_Task instructions_.
Return the entries exactly. Images are not part of the copy.

--- Supplied records ---

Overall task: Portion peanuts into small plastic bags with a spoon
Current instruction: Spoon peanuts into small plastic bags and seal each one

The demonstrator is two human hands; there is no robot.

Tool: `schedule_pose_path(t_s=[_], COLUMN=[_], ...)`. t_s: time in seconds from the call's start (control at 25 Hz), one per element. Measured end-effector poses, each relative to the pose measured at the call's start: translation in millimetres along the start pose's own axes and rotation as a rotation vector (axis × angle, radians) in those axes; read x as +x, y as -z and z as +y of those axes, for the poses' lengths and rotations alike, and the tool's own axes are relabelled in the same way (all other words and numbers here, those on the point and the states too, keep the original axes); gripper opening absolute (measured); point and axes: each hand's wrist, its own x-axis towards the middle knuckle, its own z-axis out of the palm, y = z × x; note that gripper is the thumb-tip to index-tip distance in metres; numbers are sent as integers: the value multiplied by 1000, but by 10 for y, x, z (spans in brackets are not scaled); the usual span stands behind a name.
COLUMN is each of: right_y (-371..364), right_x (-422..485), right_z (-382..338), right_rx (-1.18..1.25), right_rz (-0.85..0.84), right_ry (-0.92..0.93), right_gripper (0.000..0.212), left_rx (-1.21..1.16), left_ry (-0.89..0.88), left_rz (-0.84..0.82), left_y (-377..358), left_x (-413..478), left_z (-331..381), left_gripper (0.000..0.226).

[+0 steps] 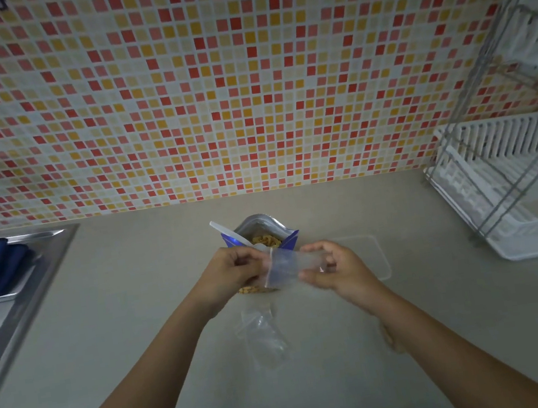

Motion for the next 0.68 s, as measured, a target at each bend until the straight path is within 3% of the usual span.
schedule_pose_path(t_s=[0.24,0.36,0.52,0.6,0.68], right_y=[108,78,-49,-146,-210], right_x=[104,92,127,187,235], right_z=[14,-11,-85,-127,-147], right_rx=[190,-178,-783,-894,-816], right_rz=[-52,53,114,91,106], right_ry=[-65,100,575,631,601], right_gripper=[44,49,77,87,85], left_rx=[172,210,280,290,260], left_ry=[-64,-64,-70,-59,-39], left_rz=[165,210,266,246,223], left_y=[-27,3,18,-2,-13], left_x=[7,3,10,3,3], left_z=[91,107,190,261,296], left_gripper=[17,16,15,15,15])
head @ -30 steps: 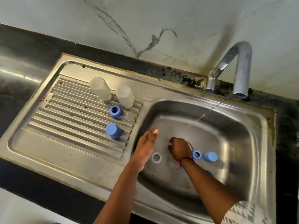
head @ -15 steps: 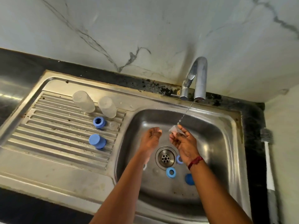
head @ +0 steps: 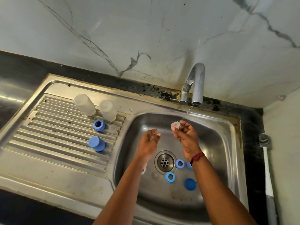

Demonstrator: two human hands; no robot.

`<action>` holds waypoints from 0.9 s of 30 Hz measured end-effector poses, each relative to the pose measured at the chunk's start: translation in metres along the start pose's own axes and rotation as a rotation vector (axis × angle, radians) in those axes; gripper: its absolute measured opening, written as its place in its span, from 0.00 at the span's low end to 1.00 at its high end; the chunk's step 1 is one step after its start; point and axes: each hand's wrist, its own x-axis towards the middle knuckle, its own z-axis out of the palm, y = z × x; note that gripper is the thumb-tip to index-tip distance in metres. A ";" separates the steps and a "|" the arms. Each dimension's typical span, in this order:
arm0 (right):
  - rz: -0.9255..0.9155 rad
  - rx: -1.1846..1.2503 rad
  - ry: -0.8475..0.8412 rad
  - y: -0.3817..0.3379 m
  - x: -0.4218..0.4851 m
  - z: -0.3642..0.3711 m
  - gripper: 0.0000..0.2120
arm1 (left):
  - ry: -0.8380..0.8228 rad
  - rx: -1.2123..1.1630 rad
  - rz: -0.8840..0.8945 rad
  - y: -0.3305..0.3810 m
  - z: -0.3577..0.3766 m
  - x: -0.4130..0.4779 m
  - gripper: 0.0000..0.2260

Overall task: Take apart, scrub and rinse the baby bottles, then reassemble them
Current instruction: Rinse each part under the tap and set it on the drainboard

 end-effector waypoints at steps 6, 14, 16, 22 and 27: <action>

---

_Answer space_.
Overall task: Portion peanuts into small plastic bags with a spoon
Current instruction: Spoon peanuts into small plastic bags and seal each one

The demonstrator is two human hands; there is no robot.

Tool: `schedule_pose_path(t_s=[_], COLUMN=[_], ...)`. t_s: time in seconds from the call's start (control at 25 Hz), one per element. Measured end-effector poses, each relative to the pose measured at the call's start: translation in millimetres along the start pose's own axes and rotation as a rotation vector (axis × angle, radians) in those axes; read x as +x, y as -z and z as +y of those axes, for the poses' lengths and rotations alike, and the tool's own axes are relabelled in the same way (all other words and numbers here, those on the point and the states too, keep the original axes); gripper opening absolute (measured); point and axes: each hand's wrist, its own x-axis towards the middle knuckle, its own z-axis out of the palm, y = z × x; note that gripper is the thumb-tip to index-tip distance in metres; numbers are sent as integers: the value multiplied by 1000, but by 10 for y, x, z (spans in brackets are not scaled); the usual span stands behind a name.
COLUMN is each of: right_y (-371..364), right_x (-422..485), right_z (-382..338), right_rx (-1.18..1.25), right_rz (-0.85..0.84), right_ry (-0.92..0.93), right_gripper (0.000..0.212), left_rx (-1.21..1.16), left_ry (-0.89..0.88), left_rz (-0.84..0.82), left_y (-377..358), left_x (-413..478), left_z (-331..381), left_gripper (0.000..0.226).

[+0 steps] 

Motion for the next 0.68 s, as measured, a target at each bend until the straight path is within 3% of the usual span.
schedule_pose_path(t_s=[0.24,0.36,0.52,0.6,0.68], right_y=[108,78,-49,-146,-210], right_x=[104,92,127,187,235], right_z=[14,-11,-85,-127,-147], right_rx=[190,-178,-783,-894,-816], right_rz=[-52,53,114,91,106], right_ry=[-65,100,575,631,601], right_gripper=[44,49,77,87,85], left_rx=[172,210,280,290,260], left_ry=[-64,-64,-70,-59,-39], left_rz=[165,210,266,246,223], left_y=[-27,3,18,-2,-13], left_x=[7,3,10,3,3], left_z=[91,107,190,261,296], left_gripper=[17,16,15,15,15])
head @ -30 steps: 
head @ -15 steps: 
head @ +0 steps: 

Demonstrator: two human hands; no robot.

`<action>` holds waypoints from 0.9 s of 30 Hz measured end-effector poses, each relative to the pose measured at the chunk's start: translation in metres along the start pose's own axes and rotation as a rotation vector (axis × angle, radians) in those axes; gripper: its absolute measured opening, written as its place in its span, from 0.00 at the span's low end to 1.00 at its high end; the chunk's step 1 is one step after its start; point and axes: each hand's wrist, its own x-axis towards the middle knuckle, its own z-axis out of the palm, y = z × x; note that gripper is the thumb-tip to index-tip distance in metres. A ";" separates the steps and a "|" the arms. Each dimension's typical span, in this order:
arm0 (right):
  - rz: -0.9255..0.9155 rad
  - rx: -1.1846..1.2503 rad
  - ry: -0.8475..0.8412 rad
  - y: -0.3817..0.3379 m
  - x: -0.4218..0.4851 m
  - z: -0.3642..0.3711 m
  - gripper: 0.0000..0.2120
arm1 (left):
  - ry: -0.8380..0.8228 rad
  - rx: -1.2123..1.1630 rad
  - rz: -0.8840..0.8945 rad
  - y: -0.3305..0.3810 m
  - z: -0.3577..0.3766 m
  - x: -0.4130..0.4779 m
  - gripper: 0.0000..0.2260

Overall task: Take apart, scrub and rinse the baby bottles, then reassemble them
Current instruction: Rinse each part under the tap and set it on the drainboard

 end-effector waypoints at steps 6, 14, 16, 22 and 27: <action>

This answer has been written out in full.